# Task details
Restate the listing below word for word; no picture is to be carried over.

# The data
•••

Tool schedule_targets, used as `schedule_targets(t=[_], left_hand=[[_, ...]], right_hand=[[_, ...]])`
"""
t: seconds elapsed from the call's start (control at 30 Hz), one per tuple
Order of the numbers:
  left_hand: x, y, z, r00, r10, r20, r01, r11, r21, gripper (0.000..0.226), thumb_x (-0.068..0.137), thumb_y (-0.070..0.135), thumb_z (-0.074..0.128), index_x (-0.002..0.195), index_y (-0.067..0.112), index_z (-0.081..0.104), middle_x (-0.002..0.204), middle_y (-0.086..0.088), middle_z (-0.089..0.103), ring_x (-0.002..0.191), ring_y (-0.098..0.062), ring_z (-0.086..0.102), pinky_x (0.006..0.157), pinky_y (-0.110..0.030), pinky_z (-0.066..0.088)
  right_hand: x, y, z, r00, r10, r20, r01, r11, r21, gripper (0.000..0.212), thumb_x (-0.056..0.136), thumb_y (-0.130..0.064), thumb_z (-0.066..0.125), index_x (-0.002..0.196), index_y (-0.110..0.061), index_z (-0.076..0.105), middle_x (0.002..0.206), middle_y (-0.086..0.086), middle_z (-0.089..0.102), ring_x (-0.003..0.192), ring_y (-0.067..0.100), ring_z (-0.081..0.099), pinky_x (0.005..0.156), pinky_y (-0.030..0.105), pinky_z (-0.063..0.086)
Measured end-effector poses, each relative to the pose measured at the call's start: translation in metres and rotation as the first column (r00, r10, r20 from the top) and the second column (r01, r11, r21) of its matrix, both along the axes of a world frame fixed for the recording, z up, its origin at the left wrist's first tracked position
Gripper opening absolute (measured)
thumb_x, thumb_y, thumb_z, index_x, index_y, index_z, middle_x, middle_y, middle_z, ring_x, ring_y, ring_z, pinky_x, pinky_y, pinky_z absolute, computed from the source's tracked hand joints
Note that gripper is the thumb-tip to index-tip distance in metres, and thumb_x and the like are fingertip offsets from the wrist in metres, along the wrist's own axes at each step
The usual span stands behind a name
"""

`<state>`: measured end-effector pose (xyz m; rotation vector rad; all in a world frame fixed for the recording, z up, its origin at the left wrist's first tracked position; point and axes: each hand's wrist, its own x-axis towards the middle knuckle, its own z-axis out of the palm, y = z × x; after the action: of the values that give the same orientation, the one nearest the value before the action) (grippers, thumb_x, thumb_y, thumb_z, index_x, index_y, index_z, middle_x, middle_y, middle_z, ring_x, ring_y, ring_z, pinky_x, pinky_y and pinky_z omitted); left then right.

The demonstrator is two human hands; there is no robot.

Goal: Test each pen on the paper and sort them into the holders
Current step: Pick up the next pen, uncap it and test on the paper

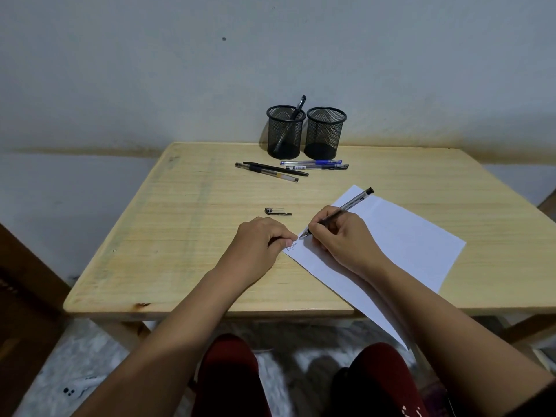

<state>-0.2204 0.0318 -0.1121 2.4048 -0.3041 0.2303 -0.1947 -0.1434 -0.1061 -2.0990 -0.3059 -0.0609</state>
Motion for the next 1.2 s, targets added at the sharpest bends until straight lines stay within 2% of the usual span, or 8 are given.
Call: schedule_targets(t=[0.1,0.27,0.4,0.53,0.93,1.1,1.2], left_hand=[[0.0007,-0.0002,-0.0008,1.0,-0.001,-0.004,0.001,1.0,0.004,0.018,0.088,0.018,0.061,0.101,0.02,0.074,0.105,0.002,0.071,0.105,-0.013,0.058,0.097,-0.031,0.042],[0.0005,-0.0004,-0.0014,1.0,-0.004,0.008,0.004,1.0,0.0,0.018,0.088,0.017,0.062,0.1,0.019,0.074,0.104,0.002,0.071,0.104,-0.013,0.058,0.097,-0.031,0.042],[0.0004,-0.0002,-0.002,1.0,-0.009,0.019,0.009,1.0,0.0,0.017,0.088,0.016,0.062,0.099,0.019,0.074,0.103,0.002,0.071,0.104,-0.013,0.059,0.096,-0.03,0.042],[0.0004,-0.0005,-0.0017,1.0,-0.01,0.014,0.01,1.0,0.006,0.018,0.088,0.017,0.061,0.099,0.02,0.074,0.104,0.003,0.071,0.104,-0.011,0.058,0.097,-0.03,0.042],[0.0005,0.0,-0.0025,1.0,-0.011,0.021,0.01,1.0,0.019,0.018,0.088,0.017,0.06,0.1,0.02,0.074,0.104,0.003,0.071,0.104,-0.012,0.058,0.095,-0.028,0.042],[0.0004,-0.0002,-0.0025,1.0,-0.007,0.015,0.006,1.0,0.015,0.018,0.088,0.017,0.061,0.1,0.02,0.074,0.104,0.004,0.071,0.105,-0.012,0.058,0.097,-0.032,0.043],[0.0005,-0.0001,-0.0025,1.0,-0.004,0.012,0.004,1.0,0.016,0.018,0.088,0.017,0.06,0.101,0.02,0.074,0.104,0.004,0.071,0.105,-0.012,0.057,0.098,-0.032,0.042]], right_hand=[[0.0001,0.0003,-0.0004,1.0,-0.018,0.025,0.018,1.0,0.002,0.013,0.086,-0.013,0.056,0.077,-0.009,0.065,0.065,0.0,0.061,0.055,0.004,0.051,0.053,0.012,0.039],[0.0,0.001,-0.0001,0.998,-0.032,0.048,0.032,0.999,-0.004,0.014,0.085,-0.012,0.056,0.075,-0.009,0.065,0.065,-0.002,0.061,0.054,0.003,0.051,0.051,0.008,0.037],[-0.0004,0.0021,0.0001,0.998,-0.026,0.059,0.027,1.0,-0.006,0.014,0.086,-0.012,0.056,0.077,-0.007,0.065,0.073,0.002,0.065,0.058,0.004,0.052,0.053,0.01,0.038],[-0.0021,-0.0003,-0.0003,0.997,-0.043,0.068,0.043,0.999,-0.001,0.012,0.085,-0.011,0.056,0.076,-0.007,0.064,0.066,-0.001,0.061,0.058,0.005,0.051,0.053,0.012,0.039],[-0.0037,0.0025,0.0007,0.995,-0.045,0.085,0.047,0.999,-0.012,0.012,0.086,-0.01,0.056,0.077,-0.007,0.064,0.073,0.009,0.065,0.062,0.012,0.054,0.056,0.014,0.04],[-0.0038,0.0026,0.0015,0.994,-0.059,0.091,0.061,0.998,-0.014,0.012,0.086,-0.01,0.056,0.076,-0.009,0.063,0.069,0.004,0.063,0.063,0.013,0.054,0.055,0.014,0.04],[-0.004,0.0029,0.0015,0.993,-0.068,0.093,0.069,0.998,-0.011,0.012,0.086,-0.01,0.055,0.076,-0.008,0.063,0.071,0.009,0.065,0.062,0.013,0.054,0.056,0.016,0.04]])
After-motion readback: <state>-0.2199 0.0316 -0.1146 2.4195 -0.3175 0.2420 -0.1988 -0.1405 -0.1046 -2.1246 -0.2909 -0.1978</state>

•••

# Final answer
Tool schedule_targets, used as `schedule_targets(t=[_], left_hand=[[_, ...]], right_hand=[[_, ...]])`
"""
t: seconds elapsed from the call's start (control at 30 Hz), one per tuple
Order of the numbers:
  left_hand: x, y, z, r00, r10, r20, r01, r11, r21, gripper (0.000..0.226), thumb_x (-0.068..0.137), thumb_y (-0.070..0.135), thumb_z (-0.074..0.128), index_x (-0.002..0.195), index_y (-0.067..0.112), index_z (-0.081..0.104), middle_x (-0.002..0.204), middle_y (-0.086..0.088), middle_z (-0.089..0.103), ring_x (-0.002..0.191), ring_y (-0.098..0.062), ring_z (-0.086..0.102), pinky_x (0.006..0.157), pinky_y (-0.110..0.030), pinky_z (-0.066..0.088)
  right_hand: x, y, z, r00, r10, r20, r01, r11, r21, gripper (0.000..0.212), thumb_x (-0.056..0.136), thumb_y (-0.130..0.064), thumb_z (-0.066..0.125), index_x (-0.002..0.196), index_y (-0.110..0.061), index_z (-0.076..0.105), middle_x (0.002..0.206), middle_y (-0.086..0.086), middle_z (-0.089..0.102), ring_x (-0.003..0.192), ring_y (-0.067..0.100), ring_z (-0.081..0.099), pinky_x (0.005..0.156), pinky_y (-0.030..0.105), pinky_z (-0.063..0.086)
Measured end-effector poses, each relative to the pose measured at the call's start: translation in metres and rotation as the first column (r00, r10, r20 from the top) and the second column (r01, r11, r21) of its matrix, both along the axes of a world frame fixed for the recording, z up, its origin at the left wrist's first tracked position
Gripper opening absolute (measured)
thumb_x, thumb_y, thumb_z, index_x, index_y, index_z, middle_x, middle_y, middle_z, ring_x, ring_y, ring_z, pinky_x, pinky_y, pinky_z absolute, computed from the source's tracked hand joints
Note that gripper is the thumb-tip to index-tip distance in metres, and thumb_x and the like are fingertip offsets from the wrist in metres, along the wrist's own axes at each step
The usual span stands behind a name
"""

`<state>`: measured end-effector pose (xyz m; rotation vector rad; all in a world frame fixed for the recording, z up, its origin at the left wrist's first tracked position; point and axes: each hand's wrist, its own x-axis towards the middle knuckle, its own z-axis out of the palm, y = z × x; after the action: of the values that give the same orientation, the one nearest the value before the action) (grippers, thumb_x, thumb_y, thumb_z, index_x, index_y, index_z, middle_x, middle_y, middle_z, ring_x, ring_y, ring_z, pinky_x, pinky_y and pinky_z omitted); left then right.

The demonstrator is two human hands; there is no robot.

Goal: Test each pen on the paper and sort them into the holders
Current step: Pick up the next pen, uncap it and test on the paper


<state>-0.2204 0.0318 -0.1121 2.4048 -0.3041 0.2303 -0.1947 -0.1434 -0.1061 -2.0990 -0.3059 -0.0609</state>
Motion for the next 1.2 s, targets added at the sharpest bends until straight lines stay within 2% of the usual span, or 8 are given.
Call: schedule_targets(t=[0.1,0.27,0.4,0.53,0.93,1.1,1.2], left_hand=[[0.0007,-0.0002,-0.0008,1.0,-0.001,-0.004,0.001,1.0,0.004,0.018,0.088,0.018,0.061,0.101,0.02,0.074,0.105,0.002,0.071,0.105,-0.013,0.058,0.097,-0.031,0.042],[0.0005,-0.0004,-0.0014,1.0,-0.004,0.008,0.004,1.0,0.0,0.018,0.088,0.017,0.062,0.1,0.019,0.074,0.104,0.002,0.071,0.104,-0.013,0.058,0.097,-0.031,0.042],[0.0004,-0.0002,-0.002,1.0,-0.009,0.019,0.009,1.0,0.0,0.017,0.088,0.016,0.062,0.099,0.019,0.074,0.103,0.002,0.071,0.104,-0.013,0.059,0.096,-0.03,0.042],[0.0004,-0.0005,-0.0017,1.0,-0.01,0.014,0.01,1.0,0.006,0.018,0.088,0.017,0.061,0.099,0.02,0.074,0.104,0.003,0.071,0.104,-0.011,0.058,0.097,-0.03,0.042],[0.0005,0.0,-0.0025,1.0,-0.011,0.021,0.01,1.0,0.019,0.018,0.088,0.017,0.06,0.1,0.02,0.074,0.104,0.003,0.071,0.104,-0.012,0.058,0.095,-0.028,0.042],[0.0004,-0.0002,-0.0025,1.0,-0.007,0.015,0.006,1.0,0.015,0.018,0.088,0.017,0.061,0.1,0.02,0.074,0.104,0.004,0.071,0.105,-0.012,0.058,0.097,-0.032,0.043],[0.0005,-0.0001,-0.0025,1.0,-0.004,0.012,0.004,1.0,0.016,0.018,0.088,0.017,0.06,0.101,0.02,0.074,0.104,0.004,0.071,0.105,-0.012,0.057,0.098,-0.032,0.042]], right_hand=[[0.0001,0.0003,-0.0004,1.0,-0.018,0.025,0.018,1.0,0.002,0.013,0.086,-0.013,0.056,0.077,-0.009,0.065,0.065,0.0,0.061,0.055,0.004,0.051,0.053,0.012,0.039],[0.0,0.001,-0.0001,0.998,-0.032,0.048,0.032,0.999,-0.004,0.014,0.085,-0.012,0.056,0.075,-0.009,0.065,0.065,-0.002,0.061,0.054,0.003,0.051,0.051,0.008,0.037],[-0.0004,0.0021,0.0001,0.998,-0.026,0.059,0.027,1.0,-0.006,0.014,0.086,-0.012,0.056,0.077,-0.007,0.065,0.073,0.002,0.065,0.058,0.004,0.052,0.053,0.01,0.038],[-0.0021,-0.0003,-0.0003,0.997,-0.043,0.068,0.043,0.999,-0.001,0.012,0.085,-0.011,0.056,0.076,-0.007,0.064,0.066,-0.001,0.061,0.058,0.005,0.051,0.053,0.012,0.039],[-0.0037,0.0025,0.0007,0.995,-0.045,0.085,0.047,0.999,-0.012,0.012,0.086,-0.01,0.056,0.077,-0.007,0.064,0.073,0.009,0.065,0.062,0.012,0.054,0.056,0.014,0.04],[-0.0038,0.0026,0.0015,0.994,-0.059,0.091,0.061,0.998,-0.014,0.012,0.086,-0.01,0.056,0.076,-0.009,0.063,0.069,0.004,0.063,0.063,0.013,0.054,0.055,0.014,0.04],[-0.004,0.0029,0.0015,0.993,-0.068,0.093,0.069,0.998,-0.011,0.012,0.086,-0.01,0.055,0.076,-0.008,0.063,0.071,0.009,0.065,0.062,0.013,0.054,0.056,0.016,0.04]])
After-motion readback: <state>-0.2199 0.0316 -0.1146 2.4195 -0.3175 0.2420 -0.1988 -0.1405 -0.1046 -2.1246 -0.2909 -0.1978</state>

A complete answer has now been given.